1. Twitter Archive: `twitter_archive_enhanced.csv`, a CSV file, used as the primary dataset. This dataset includes text, dog ratings, timestamps, tweet IDs, and tweet content.

2. Image Predictions: A programmatic URL was used to download a file with the name `image_predictions.tsv`. The dog breed seen in each tweet's image is predicted in this dataset.

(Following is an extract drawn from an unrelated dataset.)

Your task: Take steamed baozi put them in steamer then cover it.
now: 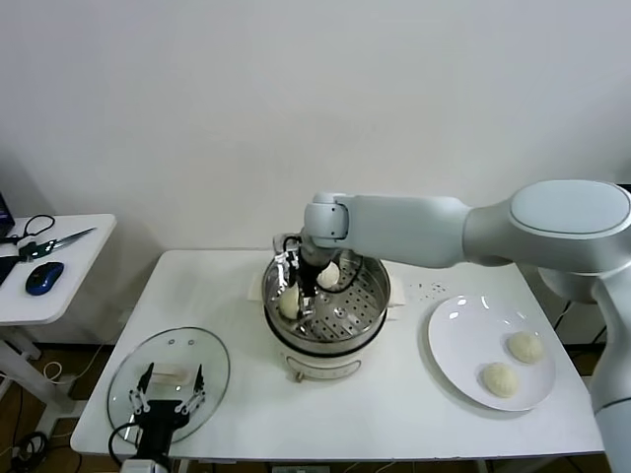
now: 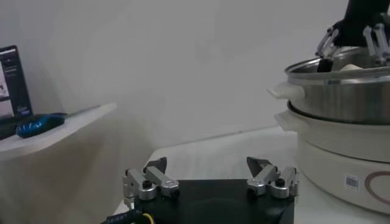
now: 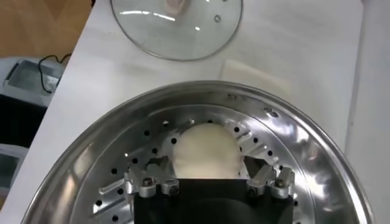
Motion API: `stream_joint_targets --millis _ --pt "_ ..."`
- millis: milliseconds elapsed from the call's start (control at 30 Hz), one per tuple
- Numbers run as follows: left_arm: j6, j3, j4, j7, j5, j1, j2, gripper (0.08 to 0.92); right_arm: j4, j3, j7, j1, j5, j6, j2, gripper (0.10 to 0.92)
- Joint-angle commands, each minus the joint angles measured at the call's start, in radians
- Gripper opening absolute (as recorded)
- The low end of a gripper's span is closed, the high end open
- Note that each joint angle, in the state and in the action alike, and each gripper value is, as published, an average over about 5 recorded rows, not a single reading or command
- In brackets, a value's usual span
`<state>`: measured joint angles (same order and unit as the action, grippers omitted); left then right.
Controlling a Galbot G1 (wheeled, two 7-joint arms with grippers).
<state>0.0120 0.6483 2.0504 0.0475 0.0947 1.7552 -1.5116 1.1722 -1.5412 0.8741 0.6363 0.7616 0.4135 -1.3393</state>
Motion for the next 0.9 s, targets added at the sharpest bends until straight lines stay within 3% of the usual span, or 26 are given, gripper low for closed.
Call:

3. Twitter API: More information, such as favorite and retweet counts, was gathered via the Twitter API and saved in the text file `tweet_json.txt`.
>*Note: Unfortunately, the Twitter API is locked behind a paywall after Elon Musk took over as Twitter CEO. Therefor, Western Govornors University provided me [the student]  with a text file containing all the tweet data that would have otherwise been retrieved from the API.* 

---
### Data Assessment
Before cleaning the data, I analyzed the datasets to identify quality and tidiness issues. The assessment revealed the following key points:

1. **Archive Table**:
    - Adjust the datatype for certain columns to ensure consistency.
    - Address missing data in the DataFrame.
    - Replace missing values, currently represented as "None," with appropriate null values in the name column.
    - Review and correct expanded URLs that contain multiple URLs.
    - Improve the formatting of the `text` column.
    - Remove retweets from the data.
    - Address HTML tags in the `source` column.

2. **Image Table**:
    - Standardize the capitalization for `P1`, `P2`, and `P3` labels where necessary.
    - Ensure proper formatting for `P1`, `P2`, and `P3` columns within the image table.
    
3. **Tweet Table**:
    - Extract the date component from the `date_created` column.
    - Consider renaming the `date_created` column to `timestamp` for consistency across datasets.
    
4. **Tidiness issues**:
    - Combine multiple DataFrames to ensure that all tweet-related information is in one place for analysis.
    - Combine the dog stage information spread across four columns (`doggo`, `floofer`, `pupper`, and `puppo`) into a single stage column.

---

### Data Cleaning
The data cleaning procedure took care of the found quality and structure concerns. The actions taken were as follows:

1. Changed the data types for some columns.
2. Handled missing data within their applicable DataFrames.
3. Replaced missing data with acceptable null values.
4. Efficiently extracted data values separated by the pipe delimiter.
5. Standardized the capitilization for columns in the Image table where necessary.
6. Improved the formatting of the `text` column in the Archive table.
7. Extracted month, day, year components from the `date_created` column.
8. Renamed the `created_at` column to `timestamp` for consistency across datasets.
9. Ensured proper formatting for `p1`, `p2`, and `p3` columns within the Image table.
10. Eliminated HTML tags from the `source` column in the Archive table.

---
### Data Storage
The method I applied to storing all the collected data is as follows:
1. I made copies of each DataFrame to manipulate freely.
2. Then, I combined all the DataFrames into a single DataFrame named `master_df`
3. Finally, I saved the dataset in a CSV file named `twitter_master_archive.csv`.

---
### Conclusion
For the "We Rate Dogs" project, data had to be wrangled from a variety of sources, evaluated for quality and organization, and then cleaned up in order to be ready for analysis. I was able to create interesting graphics using the data thanks to the clean datasets that were produced and the cleansed Twitter API data.

---
### References
Any references I utilized are included right after the cellblock output.

---

END OF NOTEBOOK